2001 was pretty weird. I was 16, chubby, had braces and carried around a neon green Sony Discman CD player with obnoxious looking behind-the-back earphones. I was obsessed with Dance Dance Revolution, hair dye and hanging out in a digital world that consisted mostly of Starcraft and Internet Relay Chat on a sever named after creatures from Final Fantasy.
Kids at my high school in Ohio called me gay on the virtue that I carried a messenger bag as opposed to a Jansport backpack (nice purse, fag!) and because I had no passion for sports other than my aggressive pursuit of underage drinking.
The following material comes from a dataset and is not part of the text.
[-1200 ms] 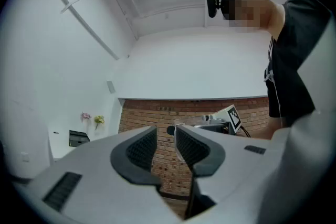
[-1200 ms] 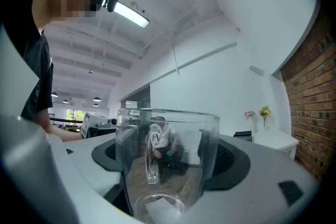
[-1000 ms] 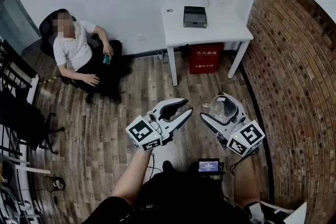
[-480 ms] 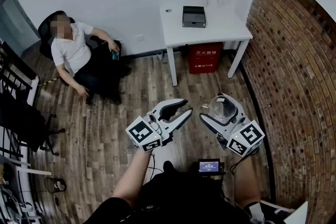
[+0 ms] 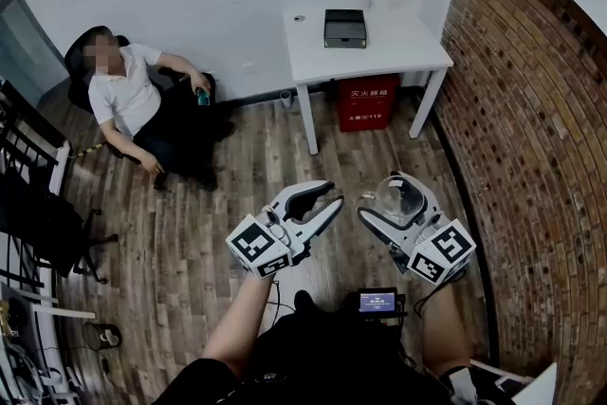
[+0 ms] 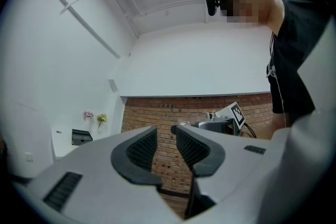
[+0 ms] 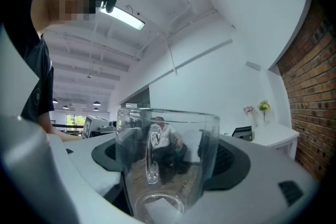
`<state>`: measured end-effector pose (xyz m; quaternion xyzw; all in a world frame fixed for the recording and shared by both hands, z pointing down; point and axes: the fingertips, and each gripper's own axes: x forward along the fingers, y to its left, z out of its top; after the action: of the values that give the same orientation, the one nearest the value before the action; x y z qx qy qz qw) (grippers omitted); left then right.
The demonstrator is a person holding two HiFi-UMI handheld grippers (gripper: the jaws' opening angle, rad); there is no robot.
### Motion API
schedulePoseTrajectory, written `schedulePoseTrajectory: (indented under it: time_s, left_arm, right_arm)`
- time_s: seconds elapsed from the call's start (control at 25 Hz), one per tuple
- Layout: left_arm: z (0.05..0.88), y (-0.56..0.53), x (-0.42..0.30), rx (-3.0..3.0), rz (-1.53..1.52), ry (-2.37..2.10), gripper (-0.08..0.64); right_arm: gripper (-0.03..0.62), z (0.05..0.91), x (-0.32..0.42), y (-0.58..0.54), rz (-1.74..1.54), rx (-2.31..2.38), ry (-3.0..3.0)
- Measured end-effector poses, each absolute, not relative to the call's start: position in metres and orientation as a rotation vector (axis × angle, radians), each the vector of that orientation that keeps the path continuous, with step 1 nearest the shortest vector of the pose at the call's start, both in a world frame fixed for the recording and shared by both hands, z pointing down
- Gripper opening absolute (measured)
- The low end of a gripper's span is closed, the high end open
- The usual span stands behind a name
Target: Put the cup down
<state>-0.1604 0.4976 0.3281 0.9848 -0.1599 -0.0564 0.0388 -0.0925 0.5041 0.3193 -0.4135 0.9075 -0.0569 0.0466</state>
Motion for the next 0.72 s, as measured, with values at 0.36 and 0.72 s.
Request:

As you can probably tell, I was pretty adverse to sunlight - so much to the point that when my parents would plan vacations to semi-exotic locales like Cancun or Hilton Head that involved venturing south of the Mason-Dixon, I'd skip out. Instead, I'd get a plane ticket to New York City along with a little bit of spending money. This happened annually for a three-year period, but the destination was always the same: my cousin Kevin's apartment; a third-floor walk up in a tenament around the corner from Liquiteria in the East Village.
Despite our significant age difference (11 years), we had been very close from the moment he threw a Genesis controller in my hands to play Golden Axe with him in the early 1990s. Looking back on it, I don't know how the fuck Kevin was able to tolerate the teenage version of me on an annual basis in his shotgun apartment for a week at a time.
My memory of exactly what happened is a little bit hazy. I remember sitting on Kevin's floor while his grey blob-shaped cat Quentin rubbed up against Sleater-Kinney jewel cases and Sega Dreamcast accessories. At some point, Kevin wandered over to his CD player and pressed play.